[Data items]
=== Section Start ===
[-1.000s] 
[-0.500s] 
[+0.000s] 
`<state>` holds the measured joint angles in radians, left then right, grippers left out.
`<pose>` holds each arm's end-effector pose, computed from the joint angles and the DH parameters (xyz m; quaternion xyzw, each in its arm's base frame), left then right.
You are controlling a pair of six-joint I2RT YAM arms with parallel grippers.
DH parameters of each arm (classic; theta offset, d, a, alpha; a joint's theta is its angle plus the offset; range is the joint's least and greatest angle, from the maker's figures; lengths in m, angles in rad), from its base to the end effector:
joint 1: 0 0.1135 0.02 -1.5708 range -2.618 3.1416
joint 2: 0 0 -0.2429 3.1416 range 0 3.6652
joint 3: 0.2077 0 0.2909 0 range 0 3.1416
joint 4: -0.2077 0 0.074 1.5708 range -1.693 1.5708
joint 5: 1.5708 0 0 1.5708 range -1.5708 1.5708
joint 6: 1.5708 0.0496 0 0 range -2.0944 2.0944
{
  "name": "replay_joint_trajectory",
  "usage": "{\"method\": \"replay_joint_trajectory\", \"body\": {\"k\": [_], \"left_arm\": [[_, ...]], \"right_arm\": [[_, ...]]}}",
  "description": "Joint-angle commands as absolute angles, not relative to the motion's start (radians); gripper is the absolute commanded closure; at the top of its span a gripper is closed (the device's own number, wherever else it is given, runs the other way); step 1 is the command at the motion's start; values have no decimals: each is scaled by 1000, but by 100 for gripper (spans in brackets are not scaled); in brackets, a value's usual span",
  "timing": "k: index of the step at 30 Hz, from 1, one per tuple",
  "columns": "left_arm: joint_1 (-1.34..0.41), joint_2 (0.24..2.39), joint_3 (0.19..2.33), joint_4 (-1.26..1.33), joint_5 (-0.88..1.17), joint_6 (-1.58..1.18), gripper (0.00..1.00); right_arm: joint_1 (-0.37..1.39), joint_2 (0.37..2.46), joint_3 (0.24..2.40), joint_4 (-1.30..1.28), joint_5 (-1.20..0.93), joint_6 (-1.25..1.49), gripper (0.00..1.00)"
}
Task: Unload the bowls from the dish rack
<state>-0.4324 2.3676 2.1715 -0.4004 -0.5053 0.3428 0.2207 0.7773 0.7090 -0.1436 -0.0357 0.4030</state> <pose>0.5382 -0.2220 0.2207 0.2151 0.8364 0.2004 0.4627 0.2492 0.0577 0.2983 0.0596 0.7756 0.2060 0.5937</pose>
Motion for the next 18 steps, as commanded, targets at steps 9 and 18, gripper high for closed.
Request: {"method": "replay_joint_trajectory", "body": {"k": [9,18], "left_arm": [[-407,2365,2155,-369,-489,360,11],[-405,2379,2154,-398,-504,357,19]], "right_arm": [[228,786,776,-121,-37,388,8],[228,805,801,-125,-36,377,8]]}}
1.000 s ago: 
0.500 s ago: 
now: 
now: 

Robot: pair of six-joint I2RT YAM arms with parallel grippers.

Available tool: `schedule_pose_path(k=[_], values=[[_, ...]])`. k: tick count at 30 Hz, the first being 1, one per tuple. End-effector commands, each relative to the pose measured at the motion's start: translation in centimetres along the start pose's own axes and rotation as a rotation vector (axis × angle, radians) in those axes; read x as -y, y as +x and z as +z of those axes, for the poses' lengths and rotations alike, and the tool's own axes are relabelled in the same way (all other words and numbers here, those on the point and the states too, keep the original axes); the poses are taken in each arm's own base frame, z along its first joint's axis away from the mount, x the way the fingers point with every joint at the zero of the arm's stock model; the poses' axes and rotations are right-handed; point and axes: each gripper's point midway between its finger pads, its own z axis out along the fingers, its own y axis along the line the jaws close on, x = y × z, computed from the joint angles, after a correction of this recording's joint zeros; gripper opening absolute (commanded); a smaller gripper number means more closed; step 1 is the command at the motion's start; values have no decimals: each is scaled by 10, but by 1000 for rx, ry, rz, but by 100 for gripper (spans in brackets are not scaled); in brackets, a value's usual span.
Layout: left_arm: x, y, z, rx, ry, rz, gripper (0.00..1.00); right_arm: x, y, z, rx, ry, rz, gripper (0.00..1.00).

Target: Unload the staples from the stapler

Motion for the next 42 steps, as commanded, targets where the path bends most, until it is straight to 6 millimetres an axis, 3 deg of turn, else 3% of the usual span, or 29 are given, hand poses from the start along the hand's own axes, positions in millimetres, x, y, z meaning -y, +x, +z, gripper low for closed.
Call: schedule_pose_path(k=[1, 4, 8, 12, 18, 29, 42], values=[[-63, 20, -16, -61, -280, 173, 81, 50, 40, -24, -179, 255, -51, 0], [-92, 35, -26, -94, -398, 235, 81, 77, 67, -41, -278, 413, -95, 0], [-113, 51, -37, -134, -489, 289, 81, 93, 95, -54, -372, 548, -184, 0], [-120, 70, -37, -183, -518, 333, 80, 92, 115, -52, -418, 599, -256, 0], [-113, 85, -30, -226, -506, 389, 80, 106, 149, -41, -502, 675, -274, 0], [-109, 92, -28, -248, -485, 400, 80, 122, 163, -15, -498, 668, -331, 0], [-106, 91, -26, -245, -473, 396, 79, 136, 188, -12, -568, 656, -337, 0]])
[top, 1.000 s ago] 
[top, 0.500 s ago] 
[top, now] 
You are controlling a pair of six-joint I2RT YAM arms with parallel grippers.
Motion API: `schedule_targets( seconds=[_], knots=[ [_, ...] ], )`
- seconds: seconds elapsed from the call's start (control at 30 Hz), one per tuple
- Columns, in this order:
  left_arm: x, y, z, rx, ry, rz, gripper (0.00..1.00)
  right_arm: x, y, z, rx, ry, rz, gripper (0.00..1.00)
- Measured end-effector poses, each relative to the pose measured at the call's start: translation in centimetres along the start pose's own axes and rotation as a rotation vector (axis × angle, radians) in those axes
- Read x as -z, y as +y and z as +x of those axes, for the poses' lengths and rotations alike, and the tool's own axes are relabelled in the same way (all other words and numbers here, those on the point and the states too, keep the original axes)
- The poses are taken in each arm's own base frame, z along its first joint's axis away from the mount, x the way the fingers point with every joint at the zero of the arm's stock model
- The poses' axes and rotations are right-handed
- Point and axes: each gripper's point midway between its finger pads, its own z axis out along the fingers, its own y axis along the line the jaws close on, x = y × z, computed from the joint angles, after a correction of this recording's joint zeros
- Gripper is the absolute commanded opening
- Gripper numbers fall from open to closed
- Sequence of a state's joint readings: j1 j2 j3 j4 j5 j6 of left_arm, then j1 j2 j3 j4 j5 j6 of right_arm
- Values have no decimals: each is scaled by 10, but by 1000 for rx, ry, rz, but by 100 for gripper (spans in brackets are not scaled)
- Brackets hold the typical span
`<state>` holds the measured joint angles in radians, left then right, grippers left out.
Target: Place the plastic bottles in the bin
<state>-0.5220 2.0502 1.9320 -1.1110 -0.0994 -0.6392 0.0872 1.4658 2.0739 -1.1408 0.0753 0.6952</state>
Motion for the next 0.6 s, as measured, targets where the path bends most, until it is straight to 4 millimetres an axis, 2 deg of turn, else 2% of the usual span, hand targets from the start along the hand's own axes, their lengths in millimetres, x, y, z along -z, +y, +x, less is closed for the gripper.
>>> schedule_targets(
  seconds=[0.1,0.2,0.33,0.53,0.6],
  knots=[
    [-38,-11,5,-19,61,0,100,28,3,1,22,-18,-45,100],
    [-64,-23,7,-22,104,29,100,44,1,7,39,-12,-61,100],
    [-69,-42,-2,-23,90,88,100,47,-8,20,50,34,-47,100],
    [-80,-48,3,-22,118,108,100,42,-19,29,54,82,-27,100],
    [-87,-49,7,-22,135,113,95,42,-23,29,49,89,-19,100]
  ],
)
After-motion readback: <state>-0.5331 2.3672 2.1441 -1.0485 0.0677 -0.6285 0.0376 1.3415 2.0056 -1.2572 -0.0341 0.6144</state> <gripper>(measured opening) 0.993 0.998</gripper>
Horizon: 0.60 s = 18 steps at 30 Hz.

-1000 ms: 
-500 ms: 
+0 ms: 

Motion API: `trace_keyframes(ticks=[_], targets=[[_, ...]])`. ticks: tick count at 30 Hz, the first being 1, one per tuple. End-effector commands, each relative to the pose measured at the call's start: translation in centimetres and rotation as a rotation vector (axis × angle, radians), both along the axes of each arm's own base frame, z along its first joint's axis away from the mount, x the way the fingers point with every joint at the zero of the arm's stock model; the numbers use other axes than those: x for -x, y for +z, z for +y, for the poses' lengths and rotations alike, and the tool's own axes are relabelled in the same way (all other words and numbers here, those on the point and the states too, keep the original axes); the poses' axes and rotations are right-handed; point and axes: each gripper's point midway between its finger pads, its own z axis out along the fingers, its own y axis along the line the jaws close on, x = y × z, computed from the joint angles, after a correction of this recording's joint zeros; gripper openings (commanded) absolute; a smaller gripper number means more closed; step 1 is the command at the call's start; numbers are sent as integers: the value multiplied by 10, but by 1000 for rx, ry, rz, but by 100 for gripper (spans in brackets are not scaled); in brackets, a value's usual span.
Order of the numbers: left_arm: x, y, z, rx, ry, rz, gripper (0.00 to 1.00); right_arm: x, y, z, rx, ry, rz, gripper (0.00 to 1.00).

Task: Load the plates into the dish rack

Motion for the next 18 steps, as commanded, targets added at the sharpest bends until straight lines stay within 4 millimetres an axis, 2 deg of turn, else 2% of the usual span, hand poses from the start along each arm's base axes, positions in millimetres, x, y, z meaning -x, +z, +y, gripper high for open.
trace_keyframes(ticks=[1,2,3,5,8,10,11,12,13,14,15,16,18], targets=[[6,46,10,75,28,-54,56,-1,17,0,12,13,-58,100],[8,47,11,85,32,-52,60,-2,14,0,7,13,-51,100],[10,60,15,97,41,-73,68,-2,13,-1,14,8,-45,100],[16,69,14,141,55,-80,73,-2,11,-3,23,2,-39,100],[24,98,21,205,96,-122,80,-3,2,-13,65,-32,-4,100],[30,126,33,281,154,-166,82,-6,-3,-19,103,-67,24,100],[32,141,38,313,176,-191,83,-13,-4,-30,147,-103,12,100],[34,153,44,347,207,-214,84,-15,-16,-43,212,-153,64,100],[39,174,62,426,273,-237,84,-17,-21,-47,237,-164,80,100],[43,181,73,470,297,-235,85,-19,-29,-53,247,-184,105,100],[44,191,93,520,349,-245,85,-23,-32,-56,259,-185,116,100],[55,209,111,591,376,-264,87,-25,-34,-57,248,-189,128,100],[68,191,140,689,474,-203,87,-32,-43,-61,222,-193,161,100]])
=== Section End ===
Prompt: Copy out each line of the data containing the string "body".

Response area:
  "usage": "{\"method\": \"replay_joint_trajectory\", \"body\": {\"k\": [_], \"left_arm\": [[_, ...]], \"right_arm\": [[_, ...]]}}",
Request: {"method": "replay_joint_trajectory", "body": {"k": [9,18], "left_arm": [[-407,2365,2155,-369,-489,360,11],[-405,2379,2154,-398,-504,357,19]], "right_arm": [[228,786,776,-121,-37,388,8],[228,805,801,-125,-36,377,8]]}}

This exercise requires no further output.